The last of my days in Africa slipped through my fingers. We returned to Cape Town and I managed to sneak in a few more visits here and there. I visited with my cousin Greg, went out to my aunt’s house for a last cup of tea with her and enjoyed a final braai with my uncle’s clan. It was heart-wrenching to let go of the continent, that I felt like I was just beginning to get to know, but it was also time. I had been gone for ten months and my homeland called to me. I longed to see my mother’s face, to feel my sister’s hug and to hear my friend’s excited banter. To know that this new continent that I had come to love would be so far away in a matter of days was bewildering, but acceptance tamed my qualms. It had to.
A phone call arranged a layover in Germany to visit with an old dear friend on my return flight. I would have a week to decompress and adjust to life away from Africa, before winging back to Canadian shores. It all felt so lacklustre, but I tried to muster up a little excitement at the prospect of seeing a long-lost friend and catching up on her life and times. I wondered though, how I would process stepping onto European soil after my earthy African adventures that spanned the southern half of the continent. Europe would be like a different world. Of course Canada would be an adjustment all over again the week later.

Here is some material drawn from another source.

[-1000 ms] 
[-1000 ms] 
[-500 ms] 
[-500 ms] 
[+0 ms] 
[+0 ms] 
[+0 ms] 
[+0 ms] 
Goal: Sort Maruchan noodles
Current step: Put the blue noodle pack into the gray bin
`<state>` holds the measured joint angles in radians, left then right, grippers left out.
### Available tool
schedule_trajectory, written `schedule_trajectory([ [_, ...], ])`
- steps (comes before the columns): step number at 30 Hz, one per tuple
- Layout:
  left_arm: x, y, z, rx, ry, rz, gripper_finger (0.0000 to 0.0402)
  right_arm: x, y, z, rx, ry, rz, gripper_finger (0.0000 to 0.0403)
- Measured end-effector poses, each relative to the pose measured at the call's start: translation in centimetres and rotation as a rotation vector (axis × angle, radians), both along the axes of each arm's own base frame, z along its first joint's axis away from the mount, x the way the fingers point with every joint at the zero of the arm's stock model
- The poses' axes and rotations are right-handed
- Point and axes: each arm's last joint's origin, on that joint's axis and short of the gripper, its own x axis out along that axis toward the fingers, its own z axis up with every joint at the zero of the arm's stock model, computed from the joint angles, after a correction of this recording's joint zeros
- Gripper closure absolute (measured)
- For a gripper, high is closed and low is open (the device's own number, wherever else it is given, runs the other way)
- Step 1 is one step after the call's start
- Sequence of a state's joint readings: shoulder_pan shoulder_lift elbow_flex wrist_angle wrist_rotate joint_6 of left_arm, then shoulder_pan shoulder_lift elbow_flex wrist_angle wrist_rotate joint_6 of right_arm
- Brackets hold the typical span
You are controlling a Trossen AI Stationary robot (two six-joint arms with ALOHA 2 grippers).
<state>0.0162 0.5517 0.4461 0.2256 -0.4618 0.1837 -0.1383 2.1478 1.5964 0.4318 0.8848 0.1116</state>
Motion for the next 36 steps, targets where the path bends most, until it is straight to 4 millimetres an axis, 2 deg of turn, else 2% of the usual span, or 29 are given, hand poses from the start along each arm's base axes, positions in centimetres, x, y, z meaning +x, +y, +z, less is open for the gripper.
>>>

For now though, I tried to imprint every image, taste, feel and smell of this land that had gotten under my skin. The concept of leaving was akin to abandoning a homeland that I dearly loved and feared I would never see again. Africa was home to my soul and I ached at the thought of leaving. The fates refused to give me reason to stay though and I begrudgingly packed the last of my things, adding last minute trinkets to my battered backpack to keep Africa close forever.
On August 29th the last full moon arose to wish me adieu to the continent of my dreams. The following day, I drove to the airport with kin that would forever hold a piece of my heart. With a few strings pulled, I was upgraded to the luxury of Business Class and slid into the ample seat with a sad sigh. A flight attendant materialized with a champagne glass topped off with orange juice and a smile. I peered out the window of the plane, tipped my glass to Table Mountain and let a tear slide down my cheek in farewell. I was going home, but leaving a heart-space behind. All the moments that I had lived in this amazing continent seared into my brain as the jumbo jet lifted off the ground. Just like my first flight, there would be no sleep on the return journey. With aching soul, I left a piece of me behind, but more importantly, took a bigger piece of Africa with me. It would always be, and continues to this day, to be a part of my heart.